3
votes

I was trying out the sparse representation of the arff file as shown here. In my program I am able to print the the class label "B" but for some reason it is not printing "A".

    attVals = new FastVector();
    attVals.addElement("A");
    attVals.addElement("B");
    atts.addElement(new Attribute("class", attVals));

    vals[index] = attVals.indexOf("A");

The output for the program is like -

 {0 6,2 8}      ---  I should get {0 6,2 8,3 A}

But when I do

vals[index] = attVals.indexOf("B");

I get proper output -

 {0 6,2 8,3 B}

For some reason it is not taking the index 0. Can someone tell me why this is happening?

1

1 Answers

1
votes

This is a very popular problem. The Sparse format by definition does not store 0 values.

Weka ARFF format page clearly says that:

Warning: There is a known problem saving SparseInstance objects from datasets that have string attributes. In Weka, string and nominal data values are stored as numbers; these numbers act as indexes into an array of possible attribute values (this is very efficient).

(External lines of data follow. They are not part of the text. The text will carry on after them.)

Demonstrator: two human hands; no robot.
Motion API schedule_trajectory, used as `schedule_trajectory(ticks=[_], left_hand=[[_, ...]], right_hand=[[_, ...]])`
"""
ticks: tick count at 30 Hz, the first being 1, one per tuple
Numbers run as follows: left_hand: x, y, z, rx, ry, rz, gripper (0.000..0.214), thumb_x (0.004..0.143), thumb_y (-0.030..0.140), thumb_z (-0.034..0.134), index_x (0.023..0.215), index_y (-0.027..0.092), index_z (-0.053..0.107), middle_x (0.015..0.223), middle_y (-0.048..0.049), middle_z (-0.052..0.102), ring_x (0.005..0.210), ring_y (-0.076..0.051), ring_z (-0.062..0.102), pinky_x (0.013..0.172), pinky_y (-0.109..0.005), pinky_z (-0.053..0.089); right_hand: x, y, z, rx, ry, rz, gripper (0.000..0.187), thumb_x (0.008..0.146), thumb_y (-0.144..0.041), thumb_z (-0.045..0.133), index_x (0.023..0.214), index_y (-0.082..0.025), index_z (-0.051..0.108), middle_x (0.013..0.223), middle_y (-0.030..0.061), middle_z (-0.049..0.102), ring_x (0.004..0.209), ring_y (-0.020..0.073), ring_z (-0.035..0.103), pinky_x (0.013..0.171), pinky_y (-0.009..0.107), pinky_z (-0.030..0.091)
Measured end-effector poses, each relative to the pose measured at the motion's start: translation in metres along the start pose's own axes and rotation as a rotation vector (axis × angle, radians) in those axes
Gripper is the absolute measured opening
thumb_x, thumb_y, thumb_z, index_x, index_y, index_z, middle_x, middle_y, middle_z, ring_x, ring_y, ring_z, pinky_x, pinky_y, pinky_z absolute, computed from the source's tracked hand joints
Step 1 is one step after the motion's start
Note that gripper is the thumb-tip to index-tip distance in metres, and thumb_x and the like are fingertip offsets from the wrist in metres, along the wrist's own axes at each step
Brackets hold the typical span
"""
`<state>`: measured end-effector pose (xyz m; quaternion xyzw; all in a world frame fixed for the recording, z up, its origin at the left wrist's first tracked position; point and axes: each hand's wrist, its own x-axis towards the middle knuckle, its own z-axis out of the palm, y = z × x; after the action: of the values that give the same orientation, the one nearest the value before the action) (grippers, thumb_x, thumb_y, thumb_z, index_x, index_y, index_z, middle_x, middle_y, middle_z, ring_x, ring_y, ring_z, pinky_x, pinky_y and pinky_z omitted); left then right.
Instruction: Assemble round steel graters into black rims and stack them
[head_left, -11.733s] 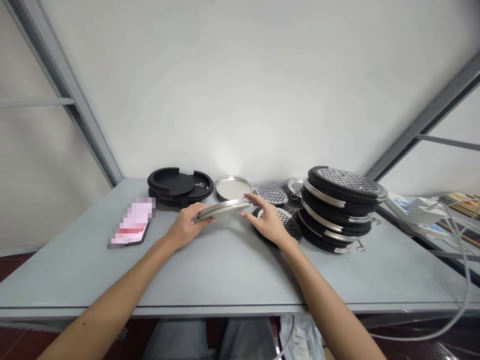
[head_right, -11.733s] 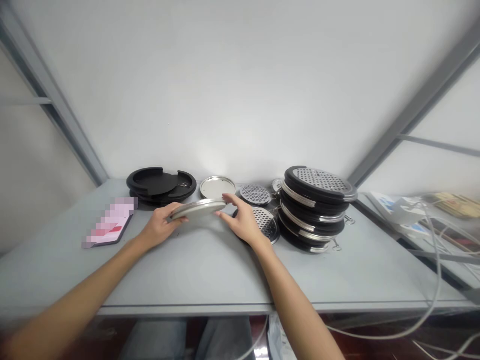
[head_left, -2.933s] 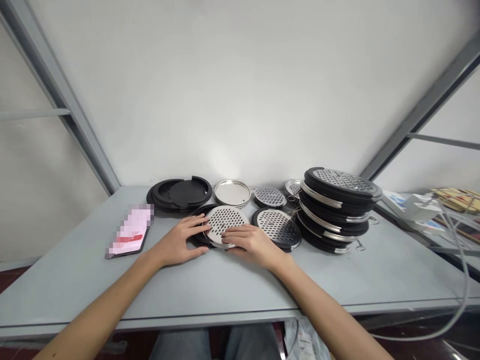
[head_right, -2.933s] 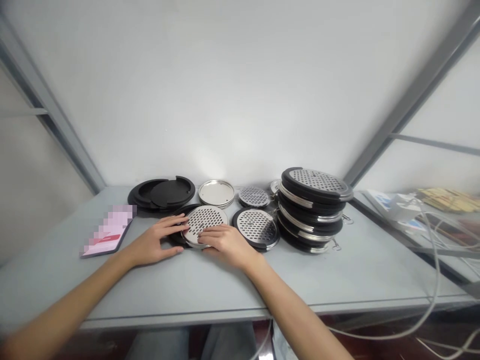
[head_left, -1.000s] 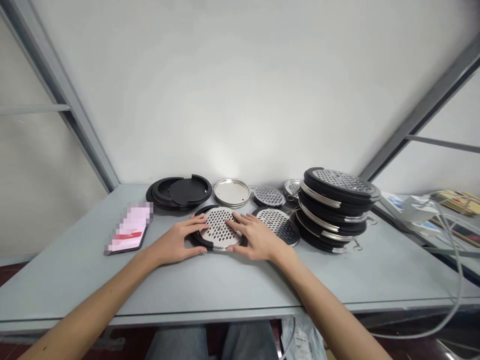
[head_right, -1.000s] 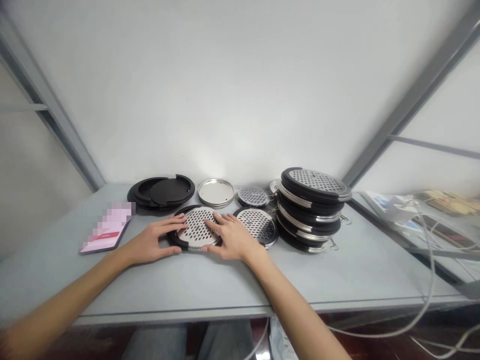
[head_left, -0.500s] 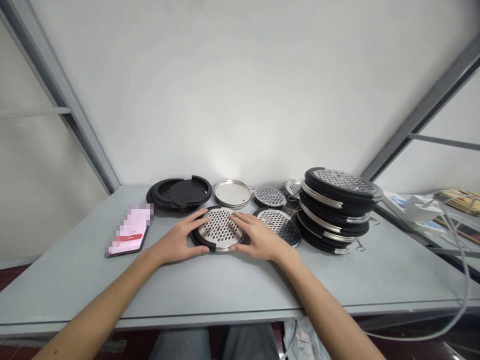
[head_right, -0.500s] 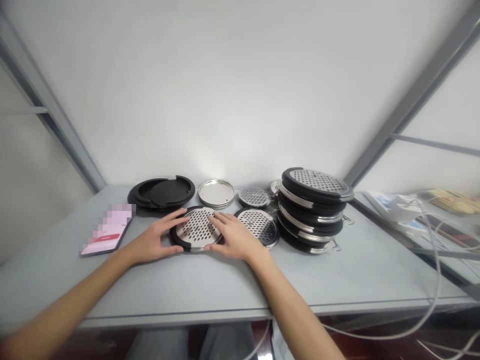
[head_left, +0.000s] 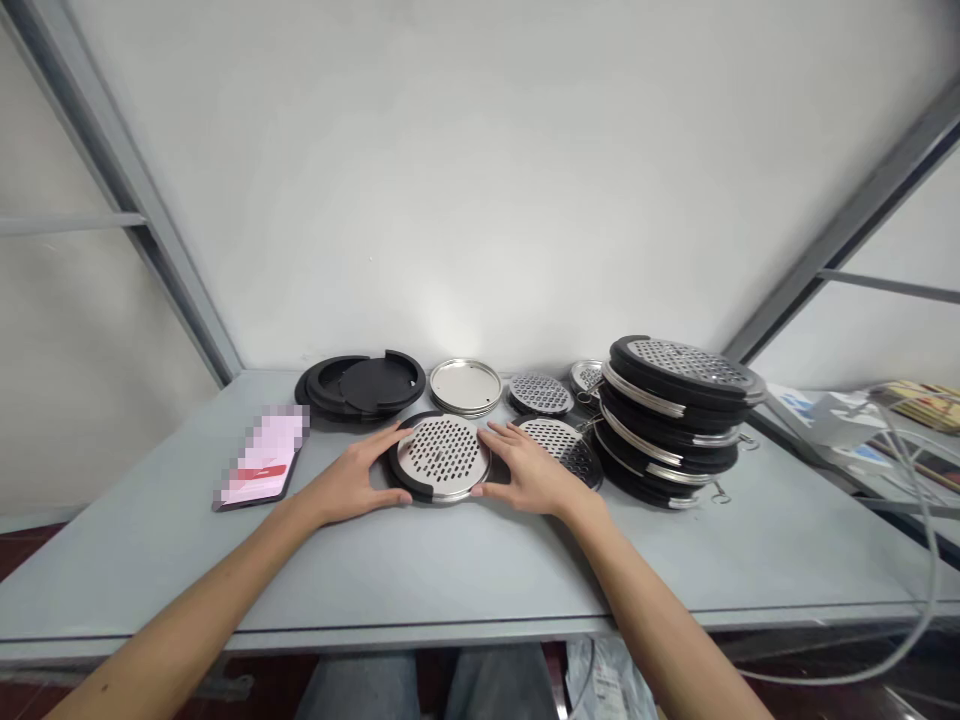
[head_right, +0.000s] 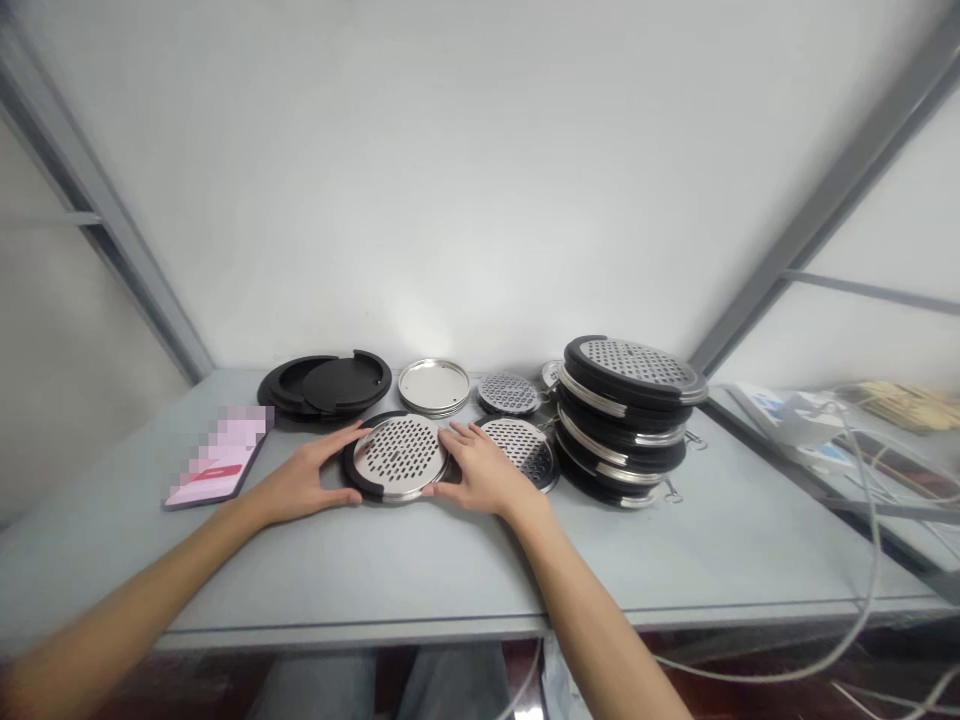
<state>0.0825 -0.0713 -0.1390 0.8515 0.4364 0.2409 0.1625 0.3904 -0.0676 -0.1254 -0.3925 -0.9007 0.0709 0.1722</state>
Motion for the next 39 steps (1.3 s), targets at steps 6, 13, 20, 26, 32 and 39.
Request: schedule_trajectory(ticks=[6, 13, 20, 26, 32, 39], left_hand=[[0.001, 0.003, 0.003, -0.048, 0.033, -0.010, 0.091, 0.066, 0.054, 0.078, 0.144, 0.026, 0.040, 0.150, -0.0101, 0.038, 0.136, -0.034, 0.039, 0.112, -0.051, 0.033], [0.001, 0.003, 0.006, -0.059, 0.059, 0.019, 0.095, 0.065, 0.055, 0.079, 0.145, 0.025, 0.038, 0.148, -0.0091, 0.043, 0.135, -0.033, 0.040, 0.113, -0.049, 0.032], [0.000, 0.005, 0.006, -0.020, 0.075, -0.029, 0.102, 0.059, 0.060, 0.080, 0.145, 0.024, 0.037, 0.145, -0.0104, 0.046, 0.132, -0.035, 0.044, 0.111, -0.050, 0.036], [0.001, 0.004, -0.003, -0.004, 0.012, 0.004, 0.099, 0.063, 0.059, 0.078, 0.146, 0.025, 0.035, 0.147, -0.0102, 0.044, 0.132, -0.035, 0.044, 0.110, -0.050, 0.036], [-0.001, 0.004, -0.003, 0.010, -0.085, -0.010, 0.087, 0.073, 0.058, 0.071, 0.145, 0.027, 0.036, 0.155, -0.0098, 0.028, 0.139, -0.035, 0.032, 0.112, -0.053, 0.031], [0.000, 0.003, 0.003, -0.036, -0.060, -0.006, 0.093, 0.070, 0.057, 0.074, 0.147, 0.028, 0.032, 0.155, -0.0095, 0.029, 0.140, -0.035, 0.030, 0.113, -0.053, 0.029]], right_hand=[[0.002, -0.006, 0.000, 0.020, 0.015, 0.016, 0.084, 0.078, -0.063, 0.061, 0.138, -0.008, 0.043, 0.137, 0.0234, 0.050, 0.132, 0.0354, 0.043, 0.109, 0.050, 0.036], [0.002, -0.008, -0.001, 0.003, 0.000, 0.001, 0.087, 0.078, -0.066, 0.059, 0.138, -0.005, 0.041, 0.138, 0.0250, 0.049, 0.134, 0.0347, 0.040, 0.113, 0.050, 0.030], [0.002, -0.008, 0.000, 0.016, -0.003, -0.001, 0.085, 0.080, -0.063, 0.058, 0.139, -0.003, 0.040, 0.140, 0.0250, 0.047, 0.134, 0.0335, 0.040, 0.114, 0.049, 0.029], [0.002, -0.008, 0.000, 0.046, -0.007, 0.020, 0.092, 0.075, -0.066, 0.062, 0.142, -0.007, 0.038, 0.145, 0.0214, 0.042, 0.138, 0.0355, 0.033, 0.114, 0.052, 0.027], [0.003, -0.009, 0.001, 0.072, 0.013, 0.000, 0.103, 0.066, -0.070, 0.068, 0.142, -0.008, 0.037, 0.143, 0.0232, 0.043, 0.135, 0.0339, 0.039, 0.114, 0.052, 0.026], [0.003, -0.012, 0.002, 0.027, 0.002, -0.022, 0.094, 0.074, -0.067, 0.062, 0.140, -0.004, 0.039, 0.142, 0.0255, 0.044, 0.134, 0.0337, 0.040, 0.113, 0.049, 0.029]])
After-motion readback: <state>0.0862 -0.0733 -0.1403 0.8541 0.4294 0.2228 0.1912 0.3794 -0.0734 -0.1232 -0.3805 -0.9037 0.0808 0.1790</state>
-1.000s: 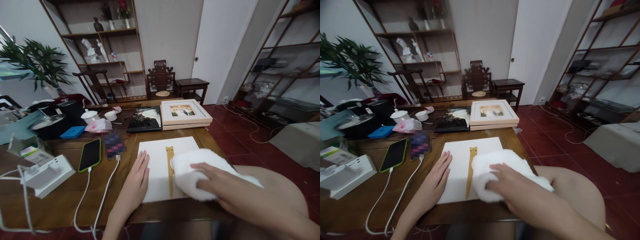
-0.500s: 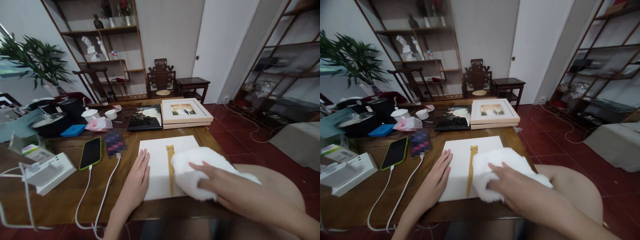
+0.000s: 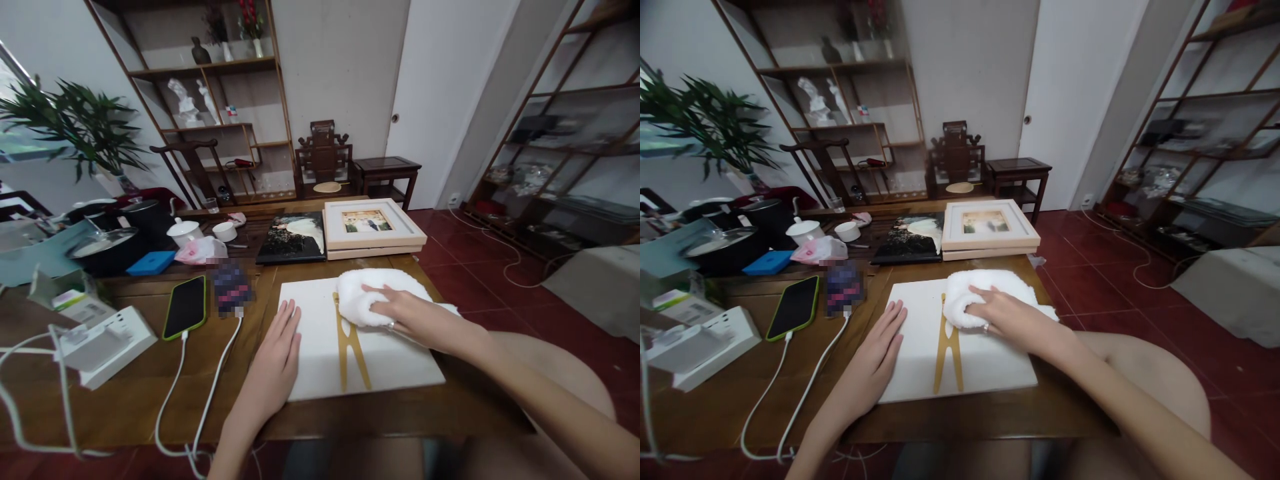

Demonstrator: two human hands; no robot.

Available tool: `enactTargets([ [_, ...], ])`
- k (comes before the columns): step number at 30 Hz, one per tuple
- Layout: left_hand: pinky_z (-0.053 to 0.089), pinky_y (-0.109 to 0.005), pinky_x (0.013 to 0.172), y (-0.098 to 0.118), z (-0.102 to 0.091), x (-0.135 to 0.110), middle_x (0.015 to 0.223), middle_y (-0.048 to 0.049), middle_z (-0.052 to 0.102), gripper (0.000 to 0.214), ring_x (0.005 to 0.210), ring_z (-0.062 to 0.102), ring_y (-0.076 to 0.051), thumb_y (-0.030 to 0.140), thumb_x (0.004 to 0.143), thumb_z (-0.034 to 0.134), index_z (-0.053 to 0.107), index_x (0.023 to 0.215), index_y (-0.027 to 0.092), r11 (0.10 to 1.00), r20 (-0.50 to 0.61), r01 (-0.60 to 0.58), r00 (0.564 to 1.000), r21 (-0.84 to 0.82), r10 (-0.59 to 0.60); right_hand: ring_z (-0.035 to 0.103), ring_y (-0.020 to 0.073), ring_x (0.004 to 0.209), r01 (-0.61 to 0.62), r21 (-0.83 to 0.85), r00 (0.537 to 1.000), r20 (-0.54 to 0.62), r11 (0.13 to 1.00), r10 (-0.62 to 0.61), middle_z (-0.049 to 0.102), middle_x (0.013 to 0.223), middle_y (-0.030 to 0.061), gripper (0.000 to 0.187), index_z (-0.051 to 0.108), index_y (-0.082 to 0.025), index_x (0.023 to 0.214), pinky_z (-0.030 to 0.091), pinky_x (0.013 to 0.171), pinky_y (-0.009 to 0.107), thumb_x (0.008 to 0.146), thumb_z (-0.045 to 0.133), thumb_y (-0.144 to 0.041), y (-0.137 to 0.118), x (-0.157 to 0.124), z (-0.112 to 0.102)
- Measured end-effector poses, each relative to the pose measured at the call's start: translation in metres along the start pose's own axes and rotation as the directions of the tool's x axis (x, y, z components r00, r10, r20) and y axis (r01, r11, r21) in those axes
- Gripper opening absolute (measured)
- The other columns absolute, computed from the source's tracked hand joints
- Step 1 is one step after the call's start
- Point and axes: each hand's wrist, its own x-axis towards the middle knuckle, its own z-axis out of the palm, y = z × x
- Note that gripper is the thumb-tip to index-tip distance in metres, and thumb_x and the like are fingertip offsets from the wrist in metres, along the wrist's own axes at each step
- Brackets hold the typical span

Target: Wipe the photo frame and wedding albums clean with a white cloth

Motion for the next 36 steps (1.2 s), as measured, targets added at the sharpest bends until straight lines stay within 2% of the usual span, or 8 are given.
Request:
enactTargets([
  [9, 0.022, -0.045, 0.111, 0.0, 0.0, -0.001, 0.148, -0.01, 0.027, 0.047, 0.137, 0.02, -0.022, 0.029, 0.093, 0.027, 0.037, 0.136, 0.013, 1.0, 0.009, 0.021, 1.0, -0.012, -0.021, 0.035, 0.0206, 0.129, 0.047, 0.061, 0.997, 0.063, 0.997, -0.051, 0.059, 0.122, 0.0022, 0.034, 0.065, -0.026, 0.092, 0.026, 0.107, 0.042, 0.077, 0.044, -0.003, -0.048, -0.072, 0.019],
  [13, 0.022, -0.046, 0.11, -0.001, -0.001, -0.001, 0.148, -0.0101, 0.026, 0.047, 0.137, 0.02, -0.022, 0.028, 0.093, 0.028, 0.037, 0.136, 0.013, 1.0, 0.001, 0.011, 1.0, -0.008, -0.011, 0.04, 0.0245, 0.126, 0.001, 0.021, 0.998, 0.059, 1.0, -0.002, 0.05, 0.131, 0.0119, 0.034, 0.062, -0.02, 0.094, 0.034, 0.1, 0.043, 0.076, 0.042, -0.001, -0.027, -0.047, 0.008],
  [17, 0.022, -0.044, 0.111, 0.0, -0.001, 0.0, 0.148, -0.0099, 0.027, 0.046, 0.137, 0.02, -0.021, 0.027, 0.093, 0.028, 0.037, 0.136, 0.013, 1.0, 0.012, 0.023, 1.0, -0.006, -0.023, 0.056, 0.0251, 0.101, -0.069, -0.033, 0.997, -0.047, 0.997, 0.068, 0.061, 0.108, 0.0123, 0.024, 0.059, -0.019, 0.094, 0.044, 0.081, 0.036, 0.083, 0.04, -0.009, 0.013, -0.001, -0.003],
  [20, 0.022, -0.042, 0.111, 0.0, -0.001, 0.0, 0.148, -0.0091, 0.027, 0.046, 0.137, 0.02, -0.02, 0.027, 0.093, 0.028, 0.037, 0.136, 0.014, 0.999, 0.012, 0.034, 0.999, -0.011, -0.034, 0.057, 0.0237, 0.088, -0.093, -0.058, 0.993, -0.08, 0.994, 0.088, 0.063, 0.091, 0.0098, 0.02, 0.058, -0.018, 0.093, 0.043, 0.076, 0.033, 0.085, 0.04, -0.013, 0.027, 0.019, -0.009],
  [23, 0.023, -0.044, 0.111, 0.0, 0.001, 0.0, 0.148, -0.0077, 0.029, 0.045, 0.137, 0.021, -0.02, 0.026, 0.093, 0.028, 0.037, 0.136, 0.018, 0.999, -0.017, 0.028, 0.999, -0.024, -0.028, 0.056, 0.0227, 0.087, -0.099, -0.044, 0.994, -0.057, 0.994, 0.097, 0.062, 0.09, 0.0086, 0.021, 0.058, -0.019, 0.095, 0.042, 0.075, 0.031, 0.086, 0.04, -0.014, 0.016, 0.011, -0.012],
  [27, 0.023, -0.045, 0.11, -0.001, 0.002, -0.001, 0.148, -0.0089, 0.028, 0.045, 0.137, 0.021, -0.021, 0.026, 0.093, 0.028, 0.037, 0.136, 0.017, 0.999, -0.025, 0.023, 0.999, -0.035, -0.024, 0.057, 0.0218, 0.093, -0.08, 0.044, 0.996, 0.052, 0.996, 0.077, 0.061, 0.102, 0.0069, 0.025, 0.061, -0.023, 0.093, 0.044, 0.078, 0.031, 0.083, 0.041, -0.012, -0.017, -0.033, -0.001],
  [31, 0.024, -0.044, 0.11, -0.002, 0.002, -0.001, 0.148, -0.0084, 0.029, 0.044, 0.137, 0.021, -0.021, 0.025, 0.093, 0.03, 0.038, 0.136, 0.019, 0.999, -0.032, -0.012, 0.999, -0.043, 0.011, 0.054, 0.0226, 0.104, -0.076, 0.055, 0.997, -0.006, 0.996, 0.076, 0.057, 0.119, 0.0029, 0.03, 0.061, -0.029, 0.099, 0.041, 0.088, 0.034, 0.078, 0.046, -0.012, -0.034, -0.067, 0.016],
  [36, 0.024, -0.045, 0.11, -0.001, 0.002, -0.001, 0.148, -0.0081, 0.029, 0.044, 0.137, 0.021, -0.021, 0.026, 0.093, 0.031, 0.038, 0.136, 0.018, 0.999, -0.032, 0.009, 0.999, -0.043, -0.01, 0.056, 0.0225, 0.095, -0.106, 0.061, 0.994, 0.0, 0.992, 0.106, 0.06, 0.109, 0.0078, 0.025, 0.06, -0.024, 0.097, 0.044, 0.08, 0.033, 0.084, 0.04, -0.016, -0.017, -0.042, 0.006],
])
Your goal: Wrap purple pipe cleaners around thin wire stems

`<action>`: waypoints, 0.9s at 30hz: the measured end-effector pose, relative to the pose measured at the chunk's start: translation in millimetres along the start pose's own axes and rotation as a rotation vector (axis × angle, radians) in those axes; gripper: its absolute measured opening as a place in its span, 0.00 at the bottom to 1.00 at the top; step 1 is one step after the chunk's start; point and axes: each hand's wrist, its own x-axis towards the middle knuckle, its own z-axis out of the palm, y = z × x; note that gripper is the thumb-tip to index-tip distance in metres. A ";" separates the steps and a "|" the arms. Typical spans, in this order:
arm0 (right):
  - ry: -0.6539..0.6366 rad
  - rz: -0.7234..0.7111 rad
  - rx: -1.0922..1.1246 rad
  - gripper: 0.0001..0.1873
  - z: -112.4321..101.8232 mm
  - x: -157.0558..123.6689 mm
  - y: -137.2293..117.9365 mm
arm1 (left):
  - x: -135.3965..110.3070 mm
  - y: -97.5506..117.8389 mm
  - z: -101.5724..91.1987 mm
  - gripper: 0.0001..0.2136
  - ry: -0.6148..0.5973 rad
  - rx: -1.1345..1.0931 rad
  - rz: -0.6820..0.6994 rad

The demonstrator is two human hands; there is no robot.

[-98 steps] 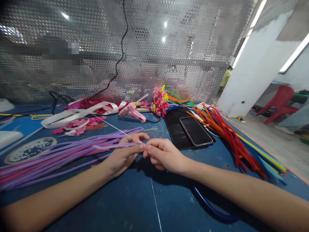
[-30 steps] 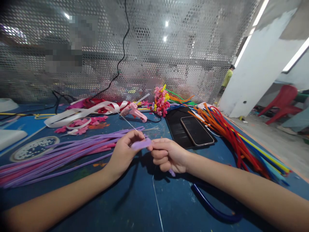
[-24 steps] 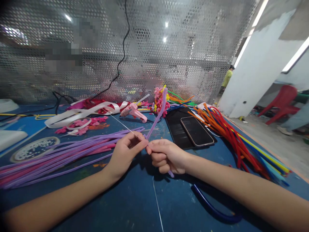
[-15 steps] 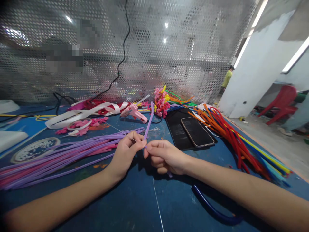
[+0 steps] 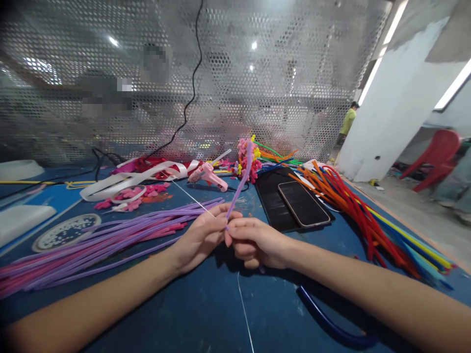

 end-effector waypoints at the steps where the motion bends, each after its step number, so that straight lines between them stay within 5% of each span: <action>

However, the first string value is assigned index 0: this means that, internally, this value is stored as a 0. When a SparseInstance is written, string instances with internal value 0 are not output, so their string value is lost (and when the arff file is read again, the default value 0 is the index of a different string value, so the attribute value appears to change). To get around this problem, add a dummy string value at index 0 that is never used whenever you declare string attributes that are likely to be used in SparseInstance objects and saved as Sparse ARFF files.

You have to put a dummy attribute in the first place. Just modify your code to:

attVals = new FastVector();
attVals.addElement("dummy");
attVals.addElement("A");
attVals.addElement("B");

Let me know if you need any further help.